Why we divide by n-1?

As the sample size tends to reduce while compared to the population. The sample statistic will become an biased estimate of the population parameter.

Hence by using n-1 degrees of freedom we can achieve a statistic which is close to the true to the population.

Summarizing Reasons

As the population size reduces there is a huge chance of underestimating the true population mean.

I recommend you watch the khan academy review and try those simulations before reading this.

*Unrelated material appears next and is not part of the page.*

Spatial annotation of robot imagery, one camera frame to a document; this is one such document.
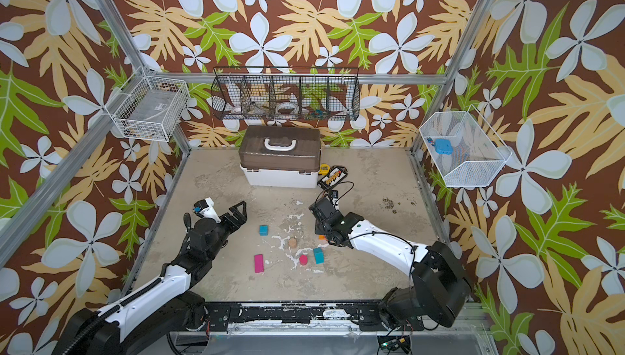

One of the simulations shows how the unbiased variance estimates its true value when it uses n-1 degrees of freedom.

Another one tells us that for a sample size n we are approaching n-1/n times the population variance.

Calculating the unbiased estimate would be as follows

$\frac{n-1}{n}\times \sigma^2 = \frac{\sum_{i=1}^{n}(x_{i}-\bar{x})^2}{n} \\\\ multiplying\;with\; \frac{n}{n-1} \;on\;both\;sides\;we\;get \\\\ \frac{n-1}{n}\times \sigma^2 \times \frac{n}{n-1} = \frac{\sum_{i=1}^{n}(x_{i}-\bar{x})^2}{n} \times \frac{n}{n-1} \\\\ ^{}\;\;\;\;\;\;\;\;\;\;\;\;\;\;\;\;\;\;\;\;\;\;\;\;\;\;\;\;s^2 = \frac{\sum_{i=1}^{n}(x_{i}-\bar{x})^2}{n-1}$

And in the last simulation, he/she records the sample estimate with respect to different values of a using the formula

$Variance = \frac{sum((x[i]-mean(x))^2)}{n+a}$

When we generate more and more samples the best estimate is recorded when a is close to -1. Also, we will overestimate and underestimate while a is less than or greater than -1 respectively.